The Strange Case of Angelica (Portugal, France, Spain, Brazil) dir. Manoel De Oliveira
En Certain Regard
Isaac is a young photographer living in a boarding house in Régua. In the middle of the night, he receives an urgent call from a wealthy family to come and take the last photograph of their daughter, Angelica, who died just a few days after her wedding. Arriving at the house of mourning, Isaac gets his first glimpse of Angelica and is overwhelmed by her beauty. As soon as he looks at her through the lens of his camera, the young woman appears to come back to life just for him. Isaac instantly falls in love with her. From that moment on, Angélica will haunt him night and day, until exhaustion.

Peter Brunette (The Hollwood Reporter) sums it up as a "Rarefied homage to the imagination and the otherworldly is pretty but uninvolving". It's from a 101 year old director, and Brunette references his age, "There seems to be general agreement that longevity equals virtue, but this is true, in and of itself, neither in life nor in filmmaking. "Angelica" is vintage De Oliveira, and some will love it on those grounds alone, but it's a vintage that may have passed its prime."



Tuesday, After Christmas (Romania) dir. de Radu Muntean
En Certain Regard
Paul Hanganu married Adriana ten years ago. They have an eight year old daughter, Mara. For the past six months he has been involved in an extra-marital affair with Raluca, a twentyseven-year-old dentist. Paul, who is struggling to find time for Raluca, for gift shopping and for his family, decides to take his daughter to the dentist one last time before Christmas. An unexpected change in Adriana's schedule brings the two women in the same room for the first time. The meeting forces Paul to face a difficult decision.

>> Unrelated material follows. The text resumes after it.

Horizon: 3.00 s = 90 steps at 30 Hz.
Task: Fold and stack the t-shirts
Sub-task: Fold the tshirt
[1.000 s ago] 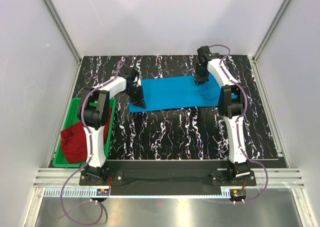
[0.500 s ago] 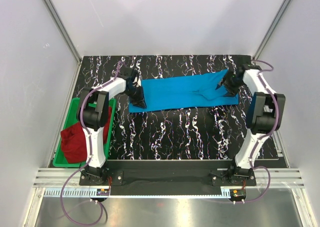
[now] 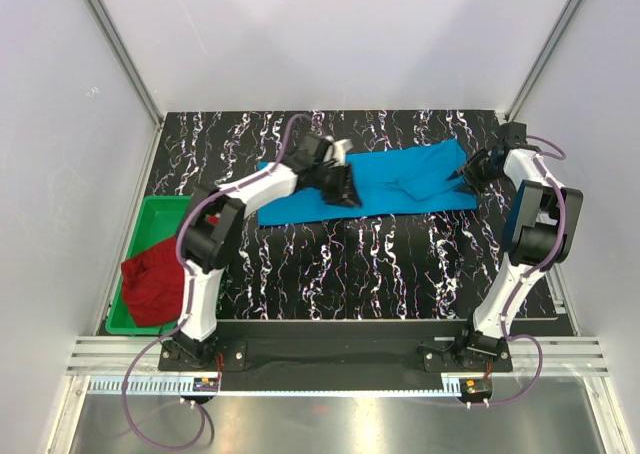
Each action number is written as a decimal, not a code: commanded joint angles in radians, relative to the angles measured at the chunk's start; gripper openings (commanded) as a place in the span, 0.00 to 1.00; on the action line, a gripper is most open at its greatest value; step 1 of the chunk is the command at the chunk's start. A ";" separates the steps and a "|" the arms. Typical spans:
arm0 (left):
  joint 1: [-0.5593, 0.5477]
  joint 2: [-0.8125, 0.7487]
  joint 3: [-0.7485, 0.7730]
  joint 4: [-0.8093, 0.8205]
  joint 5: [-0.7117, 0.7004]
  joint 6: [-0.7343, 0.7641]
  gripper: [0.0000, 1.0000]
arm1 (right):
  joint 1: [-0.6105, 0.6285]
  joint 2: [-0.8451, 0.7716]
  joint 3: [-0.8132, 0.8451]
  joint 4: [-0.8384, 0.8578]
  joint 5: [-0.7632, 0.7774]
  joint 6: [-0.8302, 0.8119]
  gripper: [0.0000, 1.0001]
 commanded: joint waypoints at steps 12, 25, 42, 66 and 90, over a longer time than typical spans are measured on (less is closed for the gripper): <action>-0.019 0.236 0.207 0.113 -0.047 -0.241 0.37 | -0.043 0.059 -0.050 0.076 0.072 -0.032 0.30; -0.088 0.106 0.126 0.329 0.076 -0.282 0.56 | -0.045 -0.108 -0.270 0.044 0.026 0.028 0.32; -0.224 0.286 0.195 0.607 -0.048 -0.574 0.51 | -0.062 -0.030 -0.027 -0.014 0.014 -0.103 0.63; -0.240 0.369 0.339 0.388 -0.211 -0.565 0.50 | -0.077 0.016 0.003 -0.014 -0.011 -0.106 0.63; -0.231 0.424 0.410 0.535 -0.114 -0.726 0.10 | -0.080 0.019 -0.078 0.035 -0.061 -0.076 0.49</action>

Steven Zeitchik (LA Times) loves this one, "Romanians can't make a bad film. It's, like, illegal in their country. Or at least not in their DNA...This year the streak continues -- and perhaps gets even stronger...Muntean's movie is a remarkable, pitch-perfect work, as convincing and affecting a portrayal of the subtleties of modern life and marriage as you'll find on the screen. Cinematic genius is taking a story we think we've seen before and telling it an entirely fresh way, Muntean is ready for Mensa."

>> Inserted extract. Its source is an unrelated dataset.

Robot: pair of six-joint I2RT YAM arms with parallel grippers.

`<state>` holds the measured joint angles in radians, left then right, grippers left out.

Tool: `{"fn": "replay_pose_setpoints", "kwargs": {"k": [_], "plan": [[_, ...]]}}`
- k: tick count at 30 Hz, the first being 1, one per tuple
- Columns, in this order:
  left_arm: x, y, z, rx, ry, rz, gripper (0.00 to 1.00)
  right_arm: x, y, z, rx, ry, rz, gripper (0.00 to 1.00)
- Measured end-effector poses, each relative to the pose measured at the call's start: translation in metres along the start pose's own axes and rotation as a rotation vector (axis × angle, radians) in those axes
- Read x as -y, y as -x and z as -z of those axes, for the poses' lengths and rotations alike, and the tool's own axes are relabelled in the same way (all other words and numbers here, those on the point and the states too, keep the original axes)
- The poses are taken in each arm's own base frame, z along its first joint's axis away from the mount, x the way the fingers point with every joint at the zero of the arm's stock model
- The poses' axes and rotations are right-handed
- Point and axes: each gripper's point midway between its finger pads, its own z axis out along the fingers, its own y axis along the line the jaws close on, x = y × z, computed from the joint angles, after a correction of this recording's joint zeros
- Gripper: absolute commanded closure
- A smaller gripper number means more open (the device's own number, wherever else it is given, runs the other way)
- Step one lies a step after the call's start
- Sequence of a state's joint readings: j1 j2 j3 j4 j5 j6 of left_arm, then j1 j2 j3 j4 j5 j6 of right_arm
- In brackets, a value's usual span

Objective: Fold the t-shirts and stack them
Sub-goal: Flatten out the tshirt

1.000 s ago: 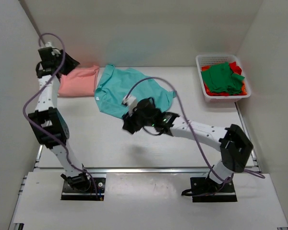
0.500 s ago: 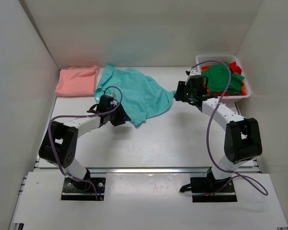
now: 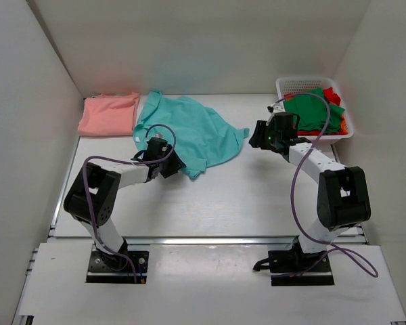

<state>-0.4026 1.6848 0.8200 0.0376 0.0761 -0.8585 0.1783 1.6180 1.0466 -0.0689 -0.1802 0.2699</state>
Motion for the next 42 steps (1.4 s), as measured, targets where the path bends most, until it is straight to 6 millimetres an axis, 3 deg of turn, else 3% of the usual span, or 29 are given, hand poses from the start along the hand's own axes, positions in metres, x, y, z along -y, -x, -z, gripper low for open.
{"fn": "replay_pose_setpoints", "kwargs": {"k": [6,12,18,22,29,36,42], "plan": [[-0.01,0.005,-0.007,0.028,0.037,0.016,0.46,0.007,-0.001,0.0,0.001,0.001,-0.013,0.58],[-0.012,0.014,-0.013,0.048,0.036,0.038,0.56,0.006,0.001,0.0,0.011,0.013,-0.011,0.58],[-0.017,0.018,-0.015,0.056,0.046,0.052,0.77,0.004,0.0,0.0,0.01,0.024,-0.011,0.58],[-0.022,0.02,-0.015,0.062,0.055,0.064,1.0,0.004,-0.001,-0.004,0.007,0.03,-0.011,0.56],[-0.023,0.035,0.003,0.099,0.042,0.078,1.0,0.012,0.0,-0.038,-0.035,0.023,-0.044,0.61],[-0.009,0.062,0.029,0.171,-0.012,0.074,1.0,0.005,0.028,-0.081,-0.03,0.061,-0.09,0.57],[-0.016,0.06,0.035,0.17,-0.014,0.078,1.0,0.005,0.044,-0.118,-0.068,0.066,-0.11,0.59]]}}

Natasha Senjanovic (The Hollywood Reporter) disagrees, "More than slice-of-life, Romanian director Radu Muntean's "Tuesday, After Christmas" is dice-of-life -- but the dissected minutiae of this adultery drama unfortunately doesn't add up to a very original or moving whole. Lovers of neo-neo-realism will extol the film's painstaking honesty so "Tuesday" can count on extensive festival exposure and auteur venues -- Muntean's forte. It will not have much television or DVD play across borders though."

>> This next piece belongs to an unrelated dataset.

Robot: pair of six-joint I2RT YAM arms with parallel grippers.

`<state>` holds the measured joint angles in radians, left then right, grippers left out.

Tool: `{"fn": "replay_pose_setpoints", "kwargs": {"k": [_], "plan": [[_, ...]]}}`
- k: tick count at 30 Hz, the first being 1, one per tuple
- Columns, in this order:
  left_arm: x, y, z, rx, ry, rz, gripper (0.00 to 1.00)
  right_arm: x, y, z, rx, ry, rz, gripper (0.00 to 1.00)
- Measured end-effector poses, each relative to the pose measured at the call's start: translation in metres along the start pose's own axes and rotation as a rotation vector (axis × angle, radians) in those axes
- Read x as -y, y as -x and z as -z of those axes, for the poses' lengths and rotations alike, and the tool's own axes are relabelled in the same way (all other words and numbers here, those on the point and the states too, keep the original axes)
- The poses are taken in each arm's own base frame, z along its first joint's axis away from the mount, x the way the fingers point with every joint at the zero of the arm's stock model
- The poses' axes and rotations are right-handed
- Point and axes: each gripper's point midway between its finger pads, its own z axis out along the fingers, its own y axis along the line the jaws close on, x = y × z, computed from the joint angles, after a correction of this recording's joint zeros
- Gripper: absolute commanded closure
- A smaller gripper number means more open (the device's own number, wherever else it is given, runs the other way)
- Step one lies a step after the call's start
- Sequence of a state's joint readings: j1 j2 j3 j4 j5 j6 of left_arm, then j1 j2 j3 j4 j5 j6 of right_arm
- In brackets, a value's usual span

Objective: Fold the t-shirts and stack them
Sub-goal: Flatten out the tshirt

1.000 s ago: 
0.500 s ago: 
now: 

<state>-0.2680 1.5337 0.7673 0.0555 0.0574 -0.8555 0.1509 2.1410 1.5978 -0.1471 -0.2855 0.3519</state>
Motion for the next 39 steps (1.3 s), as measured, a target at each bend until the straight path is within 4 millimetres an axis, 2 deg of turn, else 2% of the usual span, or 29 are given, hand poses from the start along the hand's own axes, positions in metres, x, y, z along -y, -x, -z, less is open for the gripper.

Jay Weissberg (Variety) seems in between, "Impressively held takes and a superbly spare use of widescreen are the most notable elements ...Once again, Muntean and his script collaborators offer exceptionally naturalistic dialogue -- though there's an awful lot of it in this story of a guy shuttling between wife and mistress before finally making a decision. Perhaps more problematical (and perhaps partly due to Mimi Branescu's strong thesping), the male protag is far less interesting than his distaff partners. Nevertheless, excellent craftsmanship will win over fest programmers."